### Supplied data
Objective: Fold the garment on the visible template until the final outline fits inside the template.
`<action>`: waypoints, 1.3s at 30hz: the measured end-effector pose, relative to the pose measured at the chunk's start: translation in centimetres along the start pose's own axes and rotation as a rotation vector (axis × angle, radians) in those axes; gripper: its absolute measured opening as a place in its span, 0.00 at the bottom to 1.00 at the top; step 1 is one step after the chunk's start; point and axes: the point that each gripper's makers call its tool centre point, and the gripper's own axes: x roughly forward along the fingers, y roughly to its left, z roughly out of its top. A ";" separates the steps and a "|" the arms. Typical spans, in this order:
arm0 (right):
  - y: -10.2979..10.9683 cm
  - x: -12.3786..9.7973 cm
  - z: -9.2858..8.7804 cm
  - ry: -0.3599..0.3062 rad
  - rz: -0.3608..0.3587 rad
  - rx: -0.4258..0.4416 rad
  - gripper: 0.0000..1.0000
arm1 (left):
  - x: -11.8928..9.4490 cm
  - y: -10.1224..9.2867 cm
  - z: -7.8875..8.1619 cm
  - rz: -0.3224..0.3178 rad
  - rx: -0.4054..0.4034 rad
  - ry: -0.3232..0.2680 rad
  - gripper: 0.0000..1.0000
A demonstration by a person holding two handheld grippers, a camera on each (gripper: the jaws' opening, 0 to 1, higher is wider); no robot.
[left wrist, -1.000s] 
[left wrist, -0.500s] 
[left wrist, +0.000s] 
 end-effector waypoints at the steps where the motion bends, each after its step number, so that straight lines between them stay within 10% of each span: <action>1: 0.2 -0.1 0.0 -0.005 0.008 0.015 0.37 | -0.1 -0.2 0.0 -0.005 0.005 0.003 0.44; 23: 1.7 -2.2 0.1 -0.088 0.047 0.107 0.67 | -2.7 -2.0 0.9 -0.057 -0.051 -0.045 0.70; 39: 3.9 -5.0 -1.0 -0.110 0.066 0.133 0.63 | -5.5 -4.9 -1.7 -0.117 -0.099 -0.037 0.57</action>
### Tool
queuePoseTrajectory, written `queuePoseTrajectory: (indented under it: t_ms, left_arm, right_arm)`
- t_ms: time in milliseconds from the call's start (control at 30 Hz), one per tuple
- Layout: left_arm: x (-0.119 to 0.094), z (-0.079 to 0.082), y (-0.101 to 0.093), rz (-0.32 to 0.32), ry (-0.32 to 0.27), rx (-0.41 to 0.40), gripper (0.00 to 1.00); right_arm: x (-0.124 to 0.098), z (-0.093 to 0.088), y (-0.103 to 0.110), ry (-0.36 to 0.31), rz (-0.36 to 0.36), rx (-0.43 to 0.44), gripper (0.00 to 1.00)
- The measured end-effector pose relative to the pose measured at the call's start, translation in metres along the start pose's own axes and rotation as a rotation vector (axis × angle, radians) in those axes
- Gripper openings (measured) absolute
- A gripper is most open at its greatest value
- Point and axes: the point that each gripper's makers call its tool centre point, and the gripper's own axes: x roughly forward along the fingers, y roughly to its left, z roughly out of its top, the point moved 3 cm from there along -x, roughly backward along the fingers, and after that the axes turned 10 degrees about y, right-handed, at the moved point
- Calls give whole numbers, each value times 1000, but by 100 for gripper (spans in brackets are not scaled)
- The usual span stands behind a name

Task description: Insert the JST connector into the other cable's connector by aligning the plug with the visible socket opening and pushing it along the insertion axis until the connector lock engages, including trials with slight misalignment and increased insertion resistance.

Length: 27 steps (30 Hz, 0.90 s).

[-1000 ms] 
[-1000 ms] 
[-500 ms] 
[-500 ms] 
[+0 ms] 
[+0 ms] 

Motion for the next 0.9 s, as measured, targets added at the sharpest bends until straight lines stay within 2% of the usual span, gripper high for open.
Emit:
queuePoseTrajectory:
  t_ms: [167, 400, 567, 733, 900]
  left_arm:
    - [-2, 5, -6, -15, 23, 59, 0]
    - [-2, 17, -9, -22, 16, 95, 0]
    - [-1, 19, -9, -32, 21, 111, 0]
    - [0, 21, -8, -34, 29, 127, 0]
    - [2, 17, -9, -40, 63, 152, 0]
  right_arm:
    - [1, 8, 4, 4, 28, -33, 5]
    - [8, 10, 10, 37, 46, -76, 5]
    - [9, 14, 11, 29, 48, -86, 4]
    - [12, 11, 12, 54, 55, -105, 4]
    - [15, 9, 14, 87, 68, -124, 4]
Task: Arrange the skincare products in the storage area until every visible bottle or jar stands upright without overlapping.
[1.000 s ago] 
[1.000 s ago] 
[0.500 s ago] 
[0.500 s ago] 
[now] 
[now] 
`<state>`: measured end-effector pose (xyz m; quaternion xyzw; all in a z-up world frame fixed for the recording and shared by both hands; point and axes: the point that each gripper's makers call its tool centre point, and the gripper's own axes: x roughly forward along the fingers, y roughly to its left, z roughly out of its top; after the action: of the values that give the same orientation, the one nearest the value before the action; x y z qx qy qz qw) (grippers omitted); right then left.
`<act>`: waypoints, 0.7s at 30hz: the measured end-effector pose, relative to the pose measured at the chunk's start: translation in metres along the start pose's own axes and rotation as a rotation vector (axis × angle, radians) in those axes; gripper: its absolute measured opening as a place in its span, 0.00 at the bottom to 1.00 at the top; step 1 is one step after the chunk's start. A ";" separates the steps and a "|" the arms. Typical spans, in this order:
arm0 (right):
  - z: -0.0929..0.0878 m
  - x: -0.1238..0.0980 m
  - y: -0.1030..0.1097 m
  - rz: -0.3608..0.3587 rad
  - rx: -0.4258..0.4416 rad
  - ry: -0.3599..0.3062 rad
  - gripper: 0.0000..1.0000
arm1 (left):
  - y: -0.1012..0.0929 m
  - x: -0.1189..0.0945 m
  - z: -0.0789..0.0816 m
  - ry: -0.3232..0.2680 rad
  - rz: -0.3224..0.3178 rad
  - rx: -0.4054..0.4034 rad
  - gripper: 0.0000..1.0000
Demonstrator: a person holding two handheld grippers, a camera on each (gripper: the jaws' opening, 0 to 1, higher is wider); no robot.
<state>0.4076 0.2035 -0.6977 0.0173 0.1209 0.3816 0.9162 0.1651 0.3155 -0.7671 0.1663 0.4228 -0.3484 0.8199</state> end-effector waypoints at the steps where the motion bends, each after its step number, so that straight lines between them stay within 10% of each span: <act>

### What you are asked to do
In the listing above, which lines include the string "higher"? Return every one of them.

### Written answer
A demonstration by a person holding two handheld grippers, a camera on each (gripper: the jaws' opening, 0 to 1, higher is wider); no robot.
Demonstrator: a person holding two handheld grippers, a camera on each (gripper: the jaws' opening, 0 to 1, higher is wider); no robot.

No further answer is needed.